In their last showing of 2019, seven hopefuls for the Democratic nomination will meet on the stage Thursday for the smallest and whitest debate yet.
The debate will come almost exactly 24 hours after the House voted, largely along party lines, to approve two articles of impeachment against President Donald Trump. On top of the historical moment, some on the debate stage will have parts to play before the process is said and done.
Sens. Elizabeth Warren (D-MA), Bernie Sanders (I-VT) and Amy Klobuchar (D-MN) will all be jurors when the the House eventually sends the articles to the Senate. None of these three would defect on the ultimate vote, but they may have something to say about which witnesses they’d like to see called during the trial. The moment also lends them a special relevance to the biggest political story of the day.
A White Christmas
The only person of color who met the debate threshold is tech entrepreneur Andrew Yang. He will be surrounded by former Vice President Joe Biden, Warren, Sanders, Klobuchar, South Bend Mayor Pete Buttigieg and billionaire Tom Steyer.

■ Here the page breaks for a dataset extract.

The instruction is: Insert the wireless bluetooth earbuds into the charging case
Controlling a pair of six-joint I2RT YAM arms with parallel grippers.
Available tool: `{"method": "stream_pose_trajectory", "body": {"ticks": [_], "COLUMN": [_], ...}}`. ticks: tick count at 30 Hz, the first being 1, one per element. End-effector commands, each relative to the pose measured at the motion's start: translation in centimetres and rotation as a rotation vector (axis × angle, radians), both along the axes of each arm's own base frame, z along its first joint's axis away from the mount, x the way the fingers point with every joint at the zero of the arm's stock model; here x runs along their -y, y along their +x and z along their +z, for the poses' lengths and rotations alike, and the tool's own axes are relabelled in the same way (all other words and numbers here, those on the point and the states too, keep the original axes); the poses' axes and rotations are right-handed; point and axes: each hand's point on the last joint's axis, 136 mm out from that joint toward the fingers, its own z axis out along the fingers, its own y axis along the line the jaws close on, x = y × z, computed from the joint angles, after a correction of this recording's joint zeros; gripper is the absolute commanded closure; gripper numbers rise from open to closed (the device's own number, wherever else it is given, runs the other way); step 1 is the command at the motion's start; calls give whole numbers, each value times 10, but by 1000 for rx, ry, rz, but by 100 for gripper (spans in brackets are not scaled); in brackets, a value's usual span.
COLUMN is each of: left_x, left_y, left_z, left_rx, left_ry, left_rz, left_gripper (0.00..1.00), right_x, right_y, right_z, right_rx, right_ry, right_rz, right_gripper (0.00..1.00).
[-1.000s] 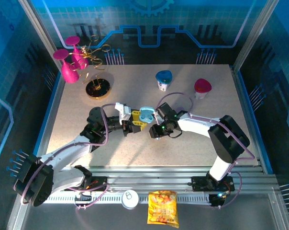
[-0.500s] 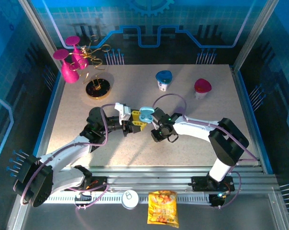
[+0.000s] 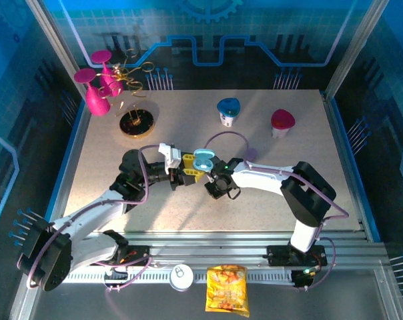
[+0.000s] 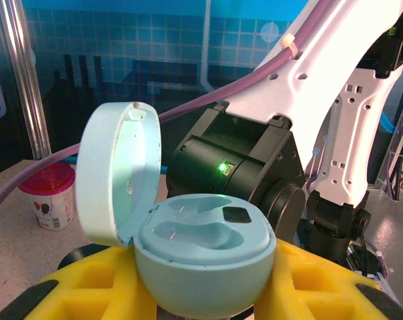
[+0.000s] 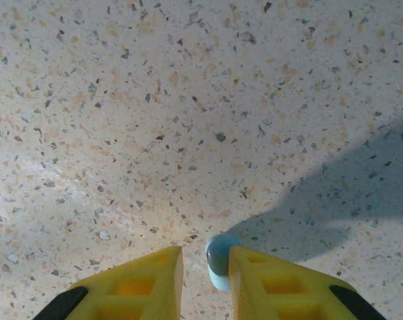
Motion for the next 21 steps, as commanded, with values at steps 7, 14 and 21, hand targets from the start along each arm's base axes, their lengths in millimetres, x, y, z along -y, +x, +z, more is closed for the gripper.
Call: {"method": "stream_pose_trajectory", "body": {"ticks": [7,14,21], "left_x": [-4,-4,-4], "left_y": [-4,-4,-4], "left_z": [6,5,5], "left_rx": [41,38,39], "left_ry": [-6,-5,-5], "left_rz": [3,4,5], "left_gripper": [65,65,65], "right_x": [5,6,8], "right_y": [-5,-6,-6], "right_z": [-12,-15,-19], "right_rx": [-24,-26,-33], "right_ry": [-88,-103,-127], "right_rz": [31,38,46], "right_gripper": [76,77,80]}}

Sen. Cory Booker (D-NJ) met the donor qualification, but not the polling one. In a creative solution, Booker will air his first television ad during the debate, telling audiences, “I won’t be on tonight’s debate stage, but that’s okay because I’m going to win this election anyway.”

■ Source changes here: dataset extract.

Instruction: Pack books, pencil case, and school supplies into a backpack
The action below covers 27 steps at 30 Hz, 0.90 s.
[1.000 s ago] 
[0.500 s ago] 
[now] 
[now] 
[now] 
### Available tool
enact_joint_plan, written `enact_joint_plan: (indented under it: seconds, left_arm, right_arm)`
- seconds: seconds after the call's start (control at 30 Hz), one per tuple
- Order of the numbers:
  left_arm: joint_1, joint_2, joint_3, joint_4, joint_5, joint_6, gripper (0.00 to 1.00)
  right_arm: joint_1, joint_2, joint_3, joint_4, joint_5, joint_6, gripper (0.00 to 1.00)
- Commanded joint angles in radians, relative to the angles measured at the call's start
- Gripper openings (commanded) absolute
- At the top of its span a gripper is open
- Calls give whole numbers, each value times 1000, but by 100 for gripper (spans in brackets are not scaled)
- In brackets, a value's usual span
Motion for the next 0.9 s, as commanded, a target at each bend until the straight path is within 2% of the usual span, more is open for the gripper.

Booker also wrote a letter to the DNC, co-signed by all seven candidates who did make the stage, asking the organization to reconsider the debate standards for the upcoming events in January and February. Per ABC News, Booker wrote that they have “unnecessarily and artificially” winnowed the field of diverse candidates. The DNC rejected the request.
Former HUD Secretary Julián Castro also failed to meet the polling threshold, and will air his own ad during the debate. Sen. Kamala Harris (D-CA) suspended her campaign earlier this month, citing a lack of financial resources.
Who Run The World?
With Harris dropping out and Rep. Tulsi Gabbard (D-HI) failing to make the stage, there will be fewer women present Thursday night than in any of the earlier debates.
Only Klobuchar and Warren will be holding down the stage, flanked by five men.
This will become especially notable if the moderators, hailing from PBS and Politico, ask any questions about reproductive health, a topic that has been noticeably absent from most of the debates up until this point.
Iowa On The Brain
Warren and Buttigieg have been firing off broadsides at each other about financial transparency, with Warren hitting on his McKinsey consulting and Buttigieg highlighting her past as a corporate lawyer.
Buttigieg especially has been performing extremely well in Iowa polls as the candidates race toward the caucuses in February. That’s an uncomfortable situation for Warren, who is targeting many of the same educated white voters with whom Buttigieg is popular. Watch out for some targeted attacks from Warren tying Buttigieg to corporate and big-money interests.
Warren and Buttigieg aren’t the only candidates haggling over the same slice of the electorate. Sanders and Yang are both popular with younger voters, a desirable demographic. Yang rolled out a health care plan on Monday, possibly trying to position himself as a more realistic Sanders alternative.
Yang has largely focused his campaign on one issue — universal basic income — and has therefore been shunted to the side. His myopic focus and lack of political experience have earned him treatment as a political sideshow more in the camp of a Marianne Williamson than a serious candidate. He does, however, have an enthusiastic group of supporters.
And he keeps qualifying for the debates, edging out current and former lawmakers and administration officials. Expect Yang to use his speaking time to tout his health care plan and other policy proposals in an attempt to prove that he’s more than a one-trick pony.
Finally, shockingly, Steyer qualified for the debate stage again. The billionaire entered the race at the eleventh hour and has since poured more than $47.6 million of his own money into his campaign.
The depth of his pockets has lent him a staying power nearly no other candidate enjoys.
The debate, co-hosted by PBS and Politico at Loyola Marymount University in Los Angeles, will air at 8 pm E.T. on local PBS stations and CNN.